(Task objective):
Repeat precisely the span of lines below that opens with the line containing "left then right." and closes with the line containing "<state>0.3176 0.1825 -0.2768", both included.
● ● ● ●
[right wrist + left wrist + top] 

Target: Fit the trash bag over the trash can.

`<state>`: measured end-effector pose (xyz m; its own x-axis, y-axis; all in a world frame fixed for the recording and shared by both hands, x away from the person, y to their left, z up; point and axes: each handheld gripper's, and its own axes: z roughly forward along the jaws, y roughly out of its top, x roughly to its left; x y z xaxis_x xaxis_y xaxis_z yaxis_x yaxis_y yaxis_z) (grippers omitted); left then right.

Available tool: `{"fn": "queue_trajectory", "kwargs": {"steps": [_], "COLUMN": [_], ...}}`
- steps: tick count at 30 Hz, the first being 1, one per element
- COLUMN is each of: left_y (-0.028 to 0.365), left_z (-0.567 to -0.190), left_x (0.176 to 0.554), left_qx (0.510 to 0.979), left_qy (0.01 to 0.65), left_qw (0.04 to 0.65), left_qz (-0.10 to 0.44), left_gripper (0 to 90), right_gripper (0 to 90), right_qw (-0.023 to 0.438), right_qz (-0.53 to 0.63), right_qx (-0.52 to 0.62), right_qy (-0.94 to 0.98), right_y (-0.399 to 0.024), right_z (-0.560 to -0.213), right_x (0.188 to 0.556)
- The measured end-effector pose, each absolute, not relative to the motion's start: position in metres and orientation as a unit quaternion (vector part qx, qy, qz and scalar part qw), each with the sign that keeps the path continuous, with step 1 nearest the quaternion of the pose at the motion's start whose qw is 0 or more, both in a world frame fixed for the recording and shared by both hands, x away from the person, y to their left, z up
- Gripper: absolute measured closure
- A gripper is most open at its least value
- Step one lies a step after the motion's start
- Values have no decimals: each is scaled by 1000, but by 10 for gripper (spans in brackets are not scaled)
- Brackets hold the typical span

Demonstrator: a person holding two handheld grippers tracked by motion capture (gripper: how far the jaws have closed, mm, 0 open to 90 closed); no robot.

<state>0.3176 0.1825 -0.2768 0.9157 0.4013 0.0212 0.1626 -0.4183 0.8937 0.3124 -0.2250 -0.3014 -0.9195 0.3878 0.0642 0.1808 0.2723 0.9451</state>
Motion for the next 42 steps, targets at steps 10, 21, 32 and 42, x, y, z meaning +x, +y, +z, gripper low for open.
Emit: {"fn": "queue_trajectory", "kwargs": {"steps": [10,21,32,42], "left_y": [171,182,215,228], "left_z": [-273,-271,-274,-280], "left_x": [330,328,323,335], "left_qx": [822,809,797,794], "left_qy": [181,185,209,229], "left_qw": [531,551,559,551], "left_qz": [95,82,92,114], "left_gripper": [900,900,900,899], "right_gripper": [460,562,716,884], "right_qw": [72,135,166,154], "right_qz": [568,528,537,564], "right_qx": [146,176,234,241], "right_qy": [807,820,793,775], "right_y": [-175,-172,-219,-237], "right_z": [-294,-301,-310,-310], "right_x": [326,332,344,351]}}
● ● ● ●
(Written solution):
`<state>`: measured end-effector pose (xyz m; its own x-axis, y-axis; all in a world frame fixed for the recording and shared by both hands, x away from the person, y to their left, z up; point and axes: each handheld gripper's, and its own axes: z roughly forward along the jaws, y roughly out of its top, x roughly to its left; x y z xaxis_x xaxis_y xaxis_z yaxis_x yaxis_y yaxis_z) (grippers omitted); left then right.

Available tool: `{"fn": "queue_trajectory", "kwargs": {"steps": [_], "COLUMN": [_], ...}}`
- steps: tick count at 30 Hz, the first being 1, one per element
- COLUMN is each of: left_y (-0.028 to 0.365), left_z (-0.567 to -0.190), left_x (0.176 to 0.554), left_qx (0.510 to 0.979), left_qy (0.01 to 0.65), left_qw (0.04 to 0.65), left_qz (-0.10 to 0.44), left_gripper (0 to 90), right_gripper (0 to 90), right_qw (-0.023 to 0.438), right_qz (-0.53 to 0.63), right_qx (-0.52 to 0.62), right_qy (-0.94 to 0.98), right_y (-0.399 to 0.024), right_z (-0.560 to -0.213), right_x (0.188 to 0.556)
- The measured end-effector pose, each absolute, not relative to the motion's start: position in metres and orientation as a unit quaternion (vector part qx, qy, qz and scalar part qw), each with the sign that keeps the path continuous, with step 1 nearest the quaternion of the pose at the motion's start whose qw is 0 or more, both in a world frame fixed for the recording and shared by both hands, x away from the person, y to their left, z up
- Gripper: absolute measured closure
- A gripper is most open at its least value
- Step one lies a step after the motion's start
- Values have no decimals: each is scaled by 1000, but by 10 for gripper (spans in brackets are not scaled)
- Brackets hold the typical span

Demonstrator: a person holding two handheld grippers tracked by motion capture (gripper: how far the jaws have closed, mm, 0 open to 90 closed); no robot.

<state>0.3176 0.1825 -0.2768 0.9157 0.4013 0.0212 0.1626 -0.4183 0.8937 0.3124 -0.2250 -0.3014 -0.9195 0.3878 0.0642 0.1808 0.2723 0.9451</state>

This output requires no further additions.